O governo mandou a polícia às sedes dos canais, tirou a programação do ar e designou um novo chefe de reportagem para pelo menos um dos canais, disseram autoridades e testemunhas.

Wilma Salgado, ex-gerente da Agência de Garantia de Depósitos (AGD), órgão responsável pela intervenção nas estações de TV, foi nomeada a nova ministra da Economia pelo presidente Rafael Correa.

A AGD quer saber se as estações de TV Gamavisión e TC Televisión são de propriedade do grupo Isaías, responsável pela quebra de um banco há dez anos.

A intervenção foi condenada pelos equatorianos, que desconfiam de que o presidente queira limitar a liberdade de expressão. Com isso, os títulos equatorianos tiveram a pior queda desde meados de junho.

Desde que assumiu o poder, em janeiro do ano passado, Correa prometeu renegociar a dívida externa e dar ao Estado maior poder sobre a economia.

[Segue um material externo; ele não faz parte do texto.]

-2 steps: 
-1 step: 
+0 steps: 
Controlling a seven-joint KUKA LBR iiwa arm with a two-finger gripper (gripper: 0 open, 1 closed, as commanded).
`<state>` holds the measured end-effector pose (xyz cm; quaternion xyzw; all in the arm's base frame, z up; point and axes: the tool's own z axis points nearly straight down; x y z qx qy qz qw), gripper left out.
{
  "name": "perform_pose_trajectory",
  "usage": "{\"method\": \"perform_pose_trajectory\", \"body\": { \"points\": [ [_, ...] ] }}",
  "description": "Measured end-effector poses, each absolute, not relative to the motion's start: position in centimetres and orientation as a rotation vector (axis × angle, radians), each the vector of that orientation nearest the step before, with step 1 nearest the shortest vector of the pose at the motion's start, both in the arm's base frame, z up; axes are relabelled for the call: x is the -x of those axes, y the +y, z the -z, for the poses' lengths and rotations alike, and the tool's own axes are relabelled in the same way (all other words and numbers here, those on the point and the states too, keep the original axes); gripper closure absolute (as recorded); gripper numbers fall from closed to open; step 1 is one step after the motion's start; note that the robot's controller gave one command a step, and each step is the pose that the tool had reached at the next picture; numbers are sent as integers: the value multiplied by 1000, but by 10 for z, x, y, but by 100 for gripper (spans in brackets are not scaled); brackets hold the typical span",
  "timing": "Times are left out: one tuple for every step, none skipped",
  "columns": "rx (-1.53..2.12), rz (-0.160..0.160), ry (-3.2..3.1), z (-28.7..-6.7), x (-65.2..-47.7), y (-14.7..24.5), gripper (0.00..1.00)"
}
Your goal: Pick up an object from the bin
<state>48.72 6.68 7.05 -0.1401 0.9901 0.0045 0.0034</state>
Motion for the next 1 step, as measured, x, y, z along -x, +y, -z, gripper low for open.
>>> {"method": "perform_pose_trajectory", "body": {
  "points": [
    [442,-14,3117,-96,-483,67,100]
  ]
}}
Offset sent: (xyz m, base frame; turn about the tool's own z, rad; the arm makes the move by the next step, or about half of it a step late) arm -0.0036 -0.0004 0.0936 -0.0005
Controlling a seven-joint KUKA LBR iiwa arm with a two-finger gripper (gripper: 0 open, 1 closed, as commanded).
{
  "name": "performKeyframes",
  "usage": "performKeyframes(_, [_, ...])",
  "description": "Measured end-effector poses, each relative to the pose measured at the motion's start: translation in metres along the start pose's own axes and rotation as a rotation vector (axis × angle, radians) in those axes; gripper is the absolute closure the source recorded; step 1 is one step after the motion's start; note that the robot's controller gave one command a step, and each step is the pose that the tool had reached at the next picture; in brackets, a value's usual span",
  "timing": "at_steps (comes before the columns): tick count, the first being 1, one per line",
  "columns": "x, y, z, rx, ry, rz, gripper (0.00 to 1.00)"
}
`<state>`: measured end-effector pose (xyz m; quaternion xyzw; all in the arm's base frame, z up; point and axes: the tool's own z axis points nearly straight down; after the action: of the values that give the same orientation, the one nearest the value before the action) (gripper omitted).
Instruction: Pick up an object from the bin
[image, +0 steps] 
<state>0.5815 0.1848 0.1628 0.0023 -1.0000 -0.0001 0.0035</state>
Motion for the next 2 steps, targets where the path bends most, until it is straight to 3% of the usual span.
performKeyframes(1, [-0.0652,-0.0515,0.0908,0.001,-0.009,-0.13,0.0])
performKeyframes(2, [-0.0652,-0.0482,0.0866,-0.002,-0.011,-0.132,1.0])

A AGD também interveio nas instalações de 193 outras empresas, entre elas um canal de TV a cabo, além de firmas agrícolas e petrolíferas, para saber se também pertencem ao grupo Isaías. O grupo Isaías era um dos mais importantes do país até a crise bancária de 1998, quando faliu o Filabanco, uma das unidades do grupo.

A AGD exigia que as empresas fossem vendidas para garantir o pagamento das dívidas do banco.

O presidente da Gamavisón, Alvaro Dassum, disse a jornalistas que a sua estação não pertence ao grupo Isaías.

'O governo quer calar os meios de comunicação que decidiram dizer a verdade', afirmou Dassum, referindo-se às frequentes críticas que o presidente equatoriano faz aos meios de comunicação que criticam seu governo.

Os dois canais não tinham conteúdo opositor forte -- o forte da programação eram as novelas.

A Superintendência de Telecomunicações também fechou a rádio Sucre, que não cumpriu requisitos para a renovação da licença. Correa criticou os diretores da rádio por convocarem uma marcha contra a violência em Guayaquil, cidade onde funcionava.